Authorities say Amber Wilkie also originally denied that the child officers were looking for was at the home.

The child name in the custody order was released to relatives. The rest of the children were turned over to the Morton County Child Protective Services.


Diversion group appealing decision to halt dike construction

FARGO, N.D. (AP) — The Fargo-Moorhead Diversion Authority is appealing a judge's order to stop construction on a levee south of Fargo until an environmental review is completed.

U.S. District Judge John Tunheim of Minnesota issued the order last week after opponents of a Red River diversion argued that the dike should not be built until the Minnesota Department of Natural Resources completes its study.

A notice of appeal was filed Tuesday.

A group representing about 20 cities and townships in North Dakota and Minnesota filed a lawsuit in August 2013 against the diversion and added a motion to stop construction of the dike meant to protect structures in Oxbow, Hickson and Bakke.

Those three North Dakota communities are located upstream in an area that would be intentionally flooded in times of high water.


Lawyer says sex offenders deserve access to court documents

FARGO, N.D. (AP) — A lawyer representing more than two-dozen sex offenders who have filed a civil lawsuit over treatment at the North Dakota State Hospital says the hospital is retaliating against the plaintiffs by limiting their participation in the suit.

The original complaint filed in February 2013 by three men incarcerated at the hospital and classified as sexually dangerous individuals accuses the facility of favoring unnecessary punishment over treatment.

Christopher Brancart, the attorney for the plaintiffs, has asked for a preliminary injunction that would allow his clients more access to court papers.
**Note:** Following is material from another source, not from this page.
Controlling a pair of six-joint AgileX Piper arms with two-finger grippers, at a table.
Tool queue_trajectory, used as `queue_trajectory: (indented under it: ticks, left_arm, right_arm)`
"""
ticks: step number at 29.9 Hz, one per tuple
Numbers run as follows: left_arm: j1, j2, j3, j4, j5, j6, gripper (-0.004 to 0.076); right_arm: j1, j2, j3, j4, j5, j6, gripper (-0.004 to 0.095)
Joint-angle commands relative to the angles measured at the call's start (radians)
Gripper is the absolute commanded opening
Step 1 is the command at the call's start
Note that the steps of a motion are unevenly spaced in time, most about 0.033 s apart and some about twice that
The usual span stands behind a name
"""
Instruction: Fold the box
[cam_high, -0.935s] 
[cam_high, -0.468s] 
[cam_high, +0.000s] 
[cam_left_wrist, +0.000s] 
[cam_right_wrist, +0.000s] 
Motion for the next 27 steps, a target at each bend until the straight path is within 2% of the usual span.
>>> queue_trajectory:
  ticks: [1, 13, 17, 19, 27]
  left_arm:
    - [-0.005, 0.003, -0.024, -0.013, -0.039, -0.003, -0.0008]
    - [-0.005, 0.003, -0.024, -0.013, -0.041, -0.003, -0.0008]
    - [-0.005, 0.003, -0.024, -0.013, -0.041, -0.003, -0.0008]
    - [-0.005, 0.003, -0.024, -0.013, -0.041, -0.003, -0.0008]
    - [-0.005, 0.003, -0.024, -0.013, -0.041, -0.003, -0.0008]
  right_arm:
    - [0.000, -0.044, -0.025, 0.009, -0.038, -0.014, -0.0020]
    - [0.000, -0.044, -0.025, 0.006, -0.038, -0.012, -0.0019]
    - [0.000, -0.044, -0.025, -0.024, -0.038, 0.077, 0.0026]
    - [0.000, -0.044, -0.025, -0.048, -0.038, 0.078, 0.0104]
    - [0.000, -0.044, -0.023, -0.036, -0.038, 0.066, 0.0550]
He says some of the documents have been confiscated as contraband.

The state says the claims are vague and any changes in hospital policy would jeopardize public safety.
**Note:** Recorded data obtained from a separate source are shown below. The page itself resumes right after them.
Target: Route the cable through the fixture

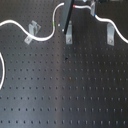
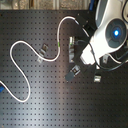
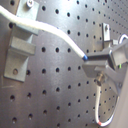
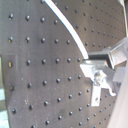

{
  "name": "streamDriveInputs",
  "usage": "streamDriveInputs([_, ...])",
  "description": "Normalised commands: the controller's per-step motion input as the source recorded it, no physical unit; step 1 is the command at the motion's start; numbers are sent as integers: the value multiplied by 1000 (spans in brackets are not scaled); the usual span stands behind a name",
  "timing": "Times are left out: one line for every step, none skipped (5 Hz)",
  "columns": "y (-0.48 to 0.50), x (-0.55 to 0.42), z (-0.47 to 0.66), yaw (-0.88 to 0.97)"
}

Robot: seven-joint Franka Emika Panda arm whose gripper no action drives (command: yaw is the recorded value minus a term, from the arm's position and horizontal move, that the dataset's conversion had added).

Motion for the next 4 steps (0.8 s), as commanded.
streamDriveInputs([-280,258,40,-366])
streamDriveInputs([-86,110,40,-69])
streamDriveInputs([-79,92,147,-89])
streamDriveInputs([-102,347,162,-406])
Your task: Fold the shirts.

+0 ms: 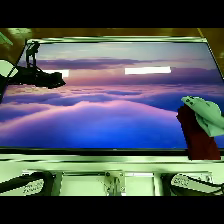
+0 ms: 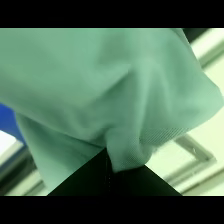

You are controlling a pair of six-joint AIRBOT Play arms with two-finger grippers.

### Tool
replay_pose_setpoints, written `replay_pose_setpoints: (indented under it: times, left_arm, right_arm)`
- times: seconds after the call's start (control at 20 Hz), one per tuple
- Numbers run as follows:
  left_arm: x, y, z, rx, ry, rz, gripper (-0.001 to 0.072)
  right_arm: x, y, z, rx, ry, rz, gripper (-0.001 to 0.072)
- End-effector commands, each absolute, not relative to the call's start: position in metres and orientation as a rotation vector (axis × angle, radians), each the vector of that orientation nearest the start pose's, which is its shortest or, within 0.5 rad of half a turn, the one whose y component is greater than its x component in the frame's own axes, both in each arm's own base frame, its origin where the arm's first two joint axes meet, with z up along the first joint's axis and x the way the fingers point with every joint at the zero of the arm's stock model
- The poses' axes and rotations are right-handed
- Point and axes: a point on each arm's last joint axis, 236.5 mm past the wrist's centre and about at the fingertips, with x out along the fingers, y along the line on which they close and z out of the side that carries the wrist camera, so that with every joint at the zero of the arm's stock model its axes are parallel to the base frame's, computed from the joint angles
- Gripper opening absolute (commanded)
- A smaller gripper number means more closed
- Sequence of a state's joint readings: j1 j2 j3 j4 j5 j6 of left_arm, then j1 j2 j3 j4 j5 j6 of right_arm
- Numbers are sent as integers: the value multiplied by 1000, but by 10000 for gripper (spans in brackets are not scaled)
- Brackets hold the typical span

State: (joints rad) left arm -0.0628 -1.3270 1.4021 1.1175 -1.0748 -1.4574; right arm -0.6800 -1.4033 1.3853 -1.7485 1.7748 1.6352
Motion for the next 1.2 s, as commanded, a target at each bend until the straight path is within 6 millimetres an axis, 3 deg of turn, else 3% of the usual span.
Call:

Lawyers have declined to talk about the case while it's still open.


UND committee trims potential nickname possibilities to 63

GRAND FORKS, N.D. (AP) — A University of North Dakota committee has narrowed the list of potential nicknames for the school to 63.

The group went through about 1,200 nickname ideas that were approved by a consultant after a month-long campaign to solicit suggestions from the public. The committee plans to release a short list of finalists for another public vote.

State residents voted overwhelmingly in 2012 to dump UND's "Fighting Sioux" nickname, which had been in place since the 1930s. The NCAA considered it hostile and abusive, and it failed to get the endorsement of one of the state's two namesake tribes.

The next committee meeting has not been scheduled.


North Dakota Guard to have female general for first time

BISMARCK, N.D. (AP) — The North Dakota National Guard will have a female general for the first time in its history.

Col. Giselle "Gigi" Wilz, of Bismarck, is being promoted to brigadier general during a Wednesday afternoon ceremony at the North Dakota Heritage Center.

Wilz has served in the state Guard for 32 years. She enlisted in 1983 as a military police officer with the 191st Military Policy Company. Throughout her career, she has held various leadership positions, most recently as the Guard's chief of staff.

She will leave this month for a one-year tour in Bosnia, where she will command NATO forces operating in Bosnia and Herzegovina.